Brief => Where in the entries below does "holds" appear? Copy every line that has it.

———

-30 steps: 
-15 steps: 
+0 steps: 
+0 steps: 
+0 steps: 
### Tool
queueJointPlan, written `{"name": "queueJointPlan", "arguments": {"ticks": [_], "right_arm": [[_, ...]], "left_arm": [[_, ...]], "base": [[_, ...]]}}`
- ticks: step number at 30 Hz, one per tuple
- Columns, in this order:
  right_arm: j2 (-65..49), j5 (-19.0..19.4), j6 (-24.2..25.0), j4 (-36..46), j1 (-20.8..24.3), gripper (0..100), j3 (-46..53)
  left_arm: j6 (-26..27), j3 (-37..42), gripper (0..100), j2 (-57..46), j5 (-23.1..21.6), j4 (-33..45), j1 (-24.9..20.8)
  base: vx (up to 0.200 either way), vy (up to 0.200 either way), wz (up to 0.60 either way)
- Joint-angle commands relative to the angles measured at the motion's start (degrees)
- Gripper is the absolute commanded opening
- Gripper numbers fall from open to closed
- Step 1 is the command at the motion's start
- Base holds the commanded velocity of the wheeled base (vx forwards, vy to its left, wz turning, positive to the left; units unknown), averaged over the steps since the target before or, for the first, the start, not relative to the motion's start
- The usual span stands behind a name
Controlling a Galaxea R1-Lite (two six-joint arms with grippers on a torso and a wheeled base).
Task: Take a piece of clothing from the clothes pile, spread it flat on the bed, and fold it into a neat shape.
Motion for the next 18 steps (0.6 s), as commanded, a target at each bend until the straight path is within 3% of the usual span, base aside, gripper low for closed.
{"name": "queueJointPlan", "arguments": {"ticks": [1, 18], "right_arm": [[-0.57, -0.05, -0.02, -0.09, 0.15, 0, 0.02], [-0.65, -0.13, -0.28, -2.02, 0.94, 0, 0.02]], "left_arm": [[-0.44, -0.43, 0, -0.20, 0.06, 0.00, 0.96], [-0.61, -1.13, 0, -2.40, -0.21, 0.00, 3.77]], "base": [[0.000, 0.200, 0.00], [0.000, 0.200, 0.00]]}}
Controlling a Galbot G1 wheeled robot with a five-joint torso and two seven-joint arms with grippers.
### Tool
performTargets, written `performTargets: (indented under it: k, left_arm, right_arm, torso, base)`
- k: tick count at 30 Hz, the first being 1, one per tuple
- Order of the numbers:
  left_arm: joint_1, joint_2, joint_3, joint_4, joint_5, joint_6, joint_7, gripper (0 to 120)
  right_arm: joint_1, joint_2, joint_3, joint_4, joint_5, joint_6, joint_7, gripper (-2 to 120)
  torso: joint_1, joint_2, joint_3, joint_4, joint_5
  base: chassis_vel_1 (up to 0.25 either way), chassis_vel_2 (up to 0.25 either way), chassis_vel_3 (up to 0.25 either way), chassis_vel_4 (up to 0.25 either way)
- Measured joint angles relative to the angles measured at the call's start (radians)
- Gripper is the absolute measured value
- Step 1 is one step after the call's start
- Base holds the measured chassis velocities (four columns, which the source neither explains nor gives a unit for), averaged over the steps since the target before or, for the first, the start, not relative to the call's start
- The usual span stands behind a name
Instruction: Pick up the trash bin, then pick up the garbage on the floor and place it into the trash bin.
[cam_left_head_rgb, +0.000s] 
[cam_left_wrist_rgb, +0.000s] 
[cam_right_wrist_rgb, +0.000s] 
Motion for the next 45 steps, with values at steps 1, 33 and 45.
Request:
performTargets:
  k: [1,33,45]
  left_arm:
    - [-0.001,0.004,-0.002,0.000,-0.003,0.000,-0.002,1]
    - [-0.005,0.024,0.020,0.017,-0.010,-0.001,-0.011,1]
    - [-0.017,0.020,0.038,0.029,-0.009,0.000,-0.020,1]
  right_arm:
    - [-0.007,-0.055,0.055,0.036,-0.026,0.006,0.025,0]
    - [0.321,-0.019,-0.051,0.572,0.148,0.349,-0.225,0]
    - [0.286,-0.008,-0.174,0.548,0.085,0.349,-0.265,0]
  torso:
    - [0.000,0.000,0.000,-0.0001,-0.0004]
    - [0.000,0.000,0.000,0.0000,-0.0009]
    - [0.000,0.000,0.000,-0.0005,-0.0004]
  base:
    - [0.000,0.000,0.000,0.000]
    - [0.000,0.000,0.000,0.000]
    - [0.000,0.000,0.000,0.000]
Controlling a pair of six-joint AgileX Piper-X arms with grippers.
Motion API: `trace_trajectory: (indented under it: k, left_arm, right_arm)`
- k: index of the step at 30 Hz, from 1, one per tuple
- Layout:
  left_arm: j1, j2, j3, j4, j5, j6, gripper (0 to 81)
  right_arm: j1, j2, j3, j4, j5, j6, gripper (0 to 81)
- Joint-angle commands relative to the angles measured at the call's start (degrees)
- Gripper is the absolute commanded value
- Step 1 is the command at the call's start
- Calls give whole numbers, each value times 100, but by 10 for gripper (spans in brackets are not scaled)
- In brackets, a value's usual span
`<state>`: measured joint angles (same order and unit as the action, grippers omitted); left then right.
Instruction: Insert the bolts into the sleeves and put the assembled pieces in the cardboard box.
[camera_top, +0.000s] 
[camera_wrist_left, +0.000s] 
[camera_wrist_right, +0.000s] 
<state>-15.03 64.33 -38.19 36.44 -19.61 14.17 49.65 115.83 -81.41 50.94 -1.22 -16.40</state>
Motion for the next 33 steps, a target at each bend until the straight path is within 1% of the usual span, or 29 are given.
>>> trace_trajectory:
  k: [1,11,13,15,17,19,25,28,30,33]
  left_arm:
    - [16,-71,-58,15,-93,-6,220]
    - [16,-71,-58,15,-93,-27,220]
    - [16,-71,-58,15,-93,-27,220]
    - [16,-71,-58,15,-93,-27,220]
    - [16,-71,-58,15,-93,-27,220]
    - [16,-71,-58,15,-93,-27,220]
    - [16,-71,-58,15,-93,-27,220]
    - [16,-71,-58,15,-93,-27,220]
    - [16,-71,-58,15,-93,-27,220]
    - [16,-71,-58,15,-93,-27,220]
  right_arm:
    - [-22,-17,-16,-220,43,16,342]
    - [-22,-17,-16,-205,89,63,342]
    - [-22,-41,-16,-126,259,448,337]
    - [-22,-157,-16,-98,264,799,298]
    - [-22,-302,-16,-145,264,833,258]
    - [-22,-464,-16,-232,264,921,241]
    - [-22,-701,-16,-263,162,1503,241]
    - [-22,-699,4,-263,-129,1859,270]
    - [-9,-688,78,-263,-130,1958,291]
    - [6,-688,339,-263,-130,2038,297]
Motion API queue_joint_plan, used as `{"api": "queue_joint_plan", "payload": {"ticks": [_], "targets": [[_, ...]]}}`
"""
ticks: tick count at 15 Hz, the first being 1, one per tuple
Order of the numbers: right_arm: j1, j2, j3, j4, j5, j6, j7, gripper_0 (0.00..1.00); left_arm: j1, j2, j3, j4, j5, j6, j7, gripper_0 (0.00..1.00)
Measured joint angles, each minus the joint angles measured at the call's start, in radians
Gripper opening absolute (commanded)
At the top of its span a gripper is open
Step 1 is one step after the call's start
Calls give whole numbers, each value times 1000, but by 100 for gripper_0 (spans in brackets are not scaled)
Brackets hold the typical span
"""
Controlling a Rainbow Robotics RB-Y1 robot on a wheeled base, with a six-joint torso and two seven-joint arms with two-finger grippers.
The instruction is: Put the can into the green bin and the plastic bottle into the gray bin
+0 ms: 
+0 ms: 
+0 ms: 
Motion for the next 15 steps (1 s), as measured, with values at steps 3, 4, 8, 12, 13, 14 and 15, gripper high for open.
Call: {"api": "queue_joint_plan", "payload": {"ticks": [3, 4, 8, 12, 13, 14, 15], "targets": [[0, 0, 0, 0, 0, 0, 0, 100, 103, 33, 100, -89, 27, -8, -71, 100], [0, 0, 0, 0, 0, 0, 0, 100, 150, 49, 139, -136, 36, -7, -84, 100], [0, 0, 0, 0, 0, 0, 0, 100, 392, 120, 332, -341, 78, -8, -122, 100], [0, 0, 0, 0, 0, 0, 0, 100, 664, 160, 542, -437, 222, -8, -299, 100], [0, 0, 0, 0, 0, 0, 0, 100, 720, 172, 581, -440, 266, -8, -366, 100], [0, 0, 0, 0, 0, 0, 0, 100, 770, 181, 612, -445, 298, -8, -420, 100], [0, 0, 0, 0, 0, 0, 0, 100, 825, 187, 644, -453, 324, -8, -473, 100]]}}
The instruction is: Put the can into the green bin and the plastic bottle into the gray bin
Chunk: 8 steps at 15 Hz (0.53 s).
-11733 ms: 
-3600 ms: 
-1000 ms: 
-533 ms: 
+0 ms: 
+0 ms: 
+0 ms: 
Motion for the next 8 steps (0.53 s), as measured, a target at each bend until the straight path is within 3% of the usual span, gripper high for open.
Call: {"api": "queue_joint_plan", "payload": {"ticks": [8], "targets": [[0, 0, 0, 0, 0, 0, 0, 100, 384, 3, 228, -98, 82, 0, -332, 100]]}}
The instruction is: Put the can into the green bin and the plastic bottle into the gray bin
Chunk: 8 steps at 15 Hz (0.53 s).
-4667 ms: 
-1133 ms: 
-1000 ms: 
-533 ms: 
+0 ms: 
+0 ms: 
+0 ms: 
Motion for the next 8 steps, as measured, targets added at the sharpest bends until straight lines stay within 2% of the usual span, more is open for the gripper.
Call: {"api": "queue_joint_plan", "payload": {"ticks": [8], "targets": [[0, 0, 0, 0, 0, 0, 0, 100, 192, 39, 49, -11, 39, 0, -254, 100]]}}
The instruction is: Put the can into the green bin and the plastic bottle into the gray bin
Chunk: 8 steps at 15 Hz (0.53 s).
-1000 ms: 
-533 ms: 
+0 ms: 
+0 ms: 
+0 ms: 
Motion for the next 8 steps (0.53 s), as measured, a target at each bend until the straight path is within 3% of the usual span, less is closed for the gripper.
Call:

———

Written response =>
- Base holds the commanded velocity of the wheeled base (vx forwards, vy to its left, wz turning, positive to the left; units unknown), averaged over the steps since the target before or, for the first, the start, not relative to the motion's start
- Base holds the measured chassis velocities (four columns, which the source neither explains nor gives a unit for), averaged over the steps since the target before or, for the first, the start, not relative to the call's start

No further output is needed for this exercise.